With respect to whether Petitioner’s conviction “related to the neglect or abuse of a patient,” the ALJ rejected Petitioner’s argument that “there is no factual allegation nor any evidence in the Criminal Case record that [she] engaged in such conduct.”  Id. at 7 (citing RFH at 6).  The ALJ determined that “the underlying facts and circumstances surrounding her Disorderly Conduct conviction sufficiently ‘show a relation to the neglect or abuse of a patient.’”  Id. at 9 (citing Narendra M. Patel, DAB No. 1736, at 10 (2000)) (emphasis added by ALJ).  The ALJ found Petitioner was charged with neglect or abuse of a patient “based on allegations that despite examining C.A. on two separate occasions, [she] failed to identify a head injury and start a neurological check.”  Id.  The ALJ noted that “Petitioner herself stated that she would have taken steps to address the [patient’s] injury had she identified it.”  Id. (citing I.G. Ex. 2, at 5).  The ALJ found “[t]he lack of timely identification led to the injury being ‘unattended to’ and treatment steps being left ‘undone.’”  Id. (citing Hartnett, DAB No. 2740, at 9).  Thus, the ALJ concluded that “[r]egardless of the initial [felony neglect] charge being amended to the stipulated lesser offense of Disorderly Conduct, Petitioner’s conviction stems from the facts and circumstances detailed above” relating to the neglect of a patient.  Id.

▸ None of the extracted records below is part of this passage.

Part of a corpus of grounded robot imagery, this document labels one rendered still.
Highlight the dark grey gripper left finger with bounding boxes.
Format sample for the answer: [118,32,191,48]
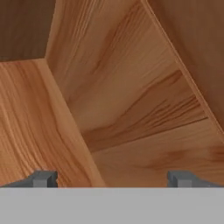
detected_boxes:
[0,170,59,188]

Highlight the wooden cabinet door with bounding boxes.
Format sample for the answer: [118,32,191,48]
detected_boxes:
[141,0,224,141]

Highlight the wooden cabinet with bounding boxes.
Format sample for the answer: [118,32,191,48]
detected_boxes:
[0,0,224,188]

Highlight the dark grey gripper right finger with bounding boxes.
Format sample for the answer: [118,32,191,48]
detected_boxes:
[166,170,224,188]

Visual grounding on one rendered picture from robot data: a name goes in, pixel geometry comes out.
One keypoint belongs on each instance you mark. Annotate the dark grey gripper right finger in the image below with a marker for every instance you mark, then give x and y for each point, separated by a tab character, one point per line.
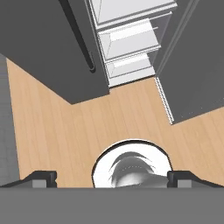
180	177

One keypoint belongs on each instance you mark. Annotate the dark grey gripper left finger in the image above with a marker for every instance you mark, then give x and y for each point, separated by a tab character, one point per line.
43	177

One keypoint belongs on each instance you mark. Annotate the white fridge shelf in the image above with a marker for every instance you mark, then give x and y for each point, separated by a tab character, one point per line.
131	71
131	8
128	40

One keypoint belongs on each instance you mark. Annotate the fridge body with white interior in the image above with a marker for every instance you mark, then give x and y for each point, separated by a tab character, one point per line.
163	32

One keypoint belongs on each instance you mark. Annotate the white round object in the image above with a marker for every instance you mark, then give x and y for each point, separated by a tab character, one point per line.
131	169

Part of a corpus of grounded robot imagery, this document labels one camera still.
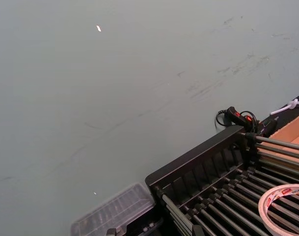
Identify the roll of white tape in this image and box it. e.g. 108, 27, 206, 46
258, 184, 299, 236

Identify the black rack with steel bars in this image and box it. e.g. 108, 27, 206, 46
144, 125, 299, 236

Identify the clear plastic case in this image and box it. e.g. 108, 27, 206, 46
70, 182, 165, 236

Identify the black table cloth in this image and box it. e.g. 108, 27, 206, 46
259, 90, 299, 132

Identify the shallow brown cardboard tray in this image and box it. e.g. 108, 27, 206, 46
258, 112, 299, 174

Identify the black corded tool red switch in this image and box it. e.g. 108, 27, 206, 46
215, 106, 280, 138

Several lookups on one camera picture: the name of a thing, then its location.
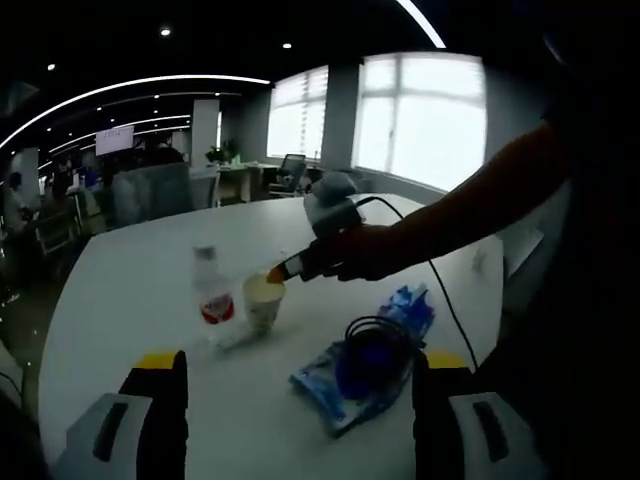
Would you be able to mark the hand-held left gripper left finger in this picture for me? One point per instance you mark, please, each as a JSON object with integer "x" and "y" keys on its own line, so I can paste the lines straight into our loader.
{"x": 160, "y": 425}

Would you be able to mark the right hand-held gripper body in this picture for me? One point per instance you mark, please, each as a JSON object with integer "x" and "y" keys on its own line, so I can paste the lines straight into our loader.
{"x": 332, "y": 210}

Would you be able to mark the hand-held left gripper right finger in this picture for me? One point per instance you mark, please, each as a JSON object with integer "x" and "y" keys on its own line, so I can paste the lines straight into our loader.
{"x": 435, "y": 430}

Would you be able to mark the white paper cup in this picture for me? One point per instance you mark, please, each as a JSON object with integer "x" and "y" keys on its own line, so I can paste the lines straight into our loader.
{"x": 262, "y": 310}

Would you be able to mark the clear plastic bottle red label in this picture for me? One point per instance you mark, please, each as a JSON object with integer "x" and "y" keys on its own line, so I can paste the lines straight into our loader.
{"x": 212, "y": 290}

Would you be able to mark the blue sponge packet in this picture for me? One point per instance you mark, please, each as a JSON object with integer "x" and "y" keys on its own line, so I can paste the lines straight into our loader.
{"x": 320, "y": 390}

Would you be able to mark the blue wipes packet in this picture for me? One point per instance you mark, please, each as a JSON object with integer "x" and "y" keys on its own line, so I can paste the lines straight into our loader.
{"x": 410, "y": 310}

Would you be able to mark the person's right hand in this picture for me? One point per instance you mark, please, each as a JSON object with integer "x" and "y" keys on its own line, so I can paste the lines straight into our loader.
{"x": 365, "y": 252}

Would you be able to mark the light office desk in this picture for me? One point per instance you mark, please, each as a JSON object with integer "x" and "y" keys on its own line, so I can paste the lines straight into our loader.
{"x": 245, "y": 182}

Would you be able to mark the window with blinds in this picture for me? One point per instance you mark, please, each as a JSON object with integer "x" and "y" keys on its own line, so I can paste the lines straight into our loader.
{"x": 297, "y": 115}

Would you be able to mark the white office chair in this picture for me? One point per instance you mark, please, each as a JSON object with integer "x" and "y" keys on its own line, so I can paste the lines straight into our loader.
{"x": 205, "y": 187}

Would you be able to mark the white table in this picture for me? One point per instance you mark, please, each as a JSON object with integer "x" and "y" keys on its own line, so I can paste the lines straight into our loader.
{"x": 125, "y": 310}

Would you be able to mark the potted green plant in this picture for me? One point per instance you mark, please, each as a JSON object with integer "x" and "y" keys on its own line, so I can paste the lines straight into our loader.
{"x": 222, "y": 152}

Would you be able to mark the large bright window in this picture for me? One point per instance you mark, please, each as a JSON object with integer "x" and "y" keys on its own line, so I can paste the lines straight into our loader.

The ALJ further concluded that Petitioner’s offense was “committed in connection with the delivery of a health care item or service.”  Id. at 10.  The ALJ rejected Petitioner’s argument that there is no nexus between her conviction and the neglect of a patient.  Id.; see also Informal Brief of Petitioner at 8-9 (arguing that “[n]othing in the Amended Information suggests that [Petitioner’s] disorderly conduct had anything to do with delivery of a health care item of service”).  The ALJ observed that only a “‘minimal

Page 6

showing of a connection’ must be present to support a finding that the offense was ‘in connection with the delivery of a health care item or service’” in the context of section 1128(a)(2).  ALJ Decision at 10 (citing Hartnett, DAB No. 2740, at 7 n.6).  The ALJ found that, “[a]t the time of the underlying offense, Petitioner was working as an RN responsible for providing health care services to patients at St. James, including C.A.,” and that her disorderly conduct conviction related to neglect of a patient during her employment.  Id.  Accordingly, the ALJ concluded that “there is at least a ‘minimal showing of a connection’ between the offense and the delivery of a health care item or service.”  Id. (citing Hartnett, DAB No. 2740, at 7 n.6).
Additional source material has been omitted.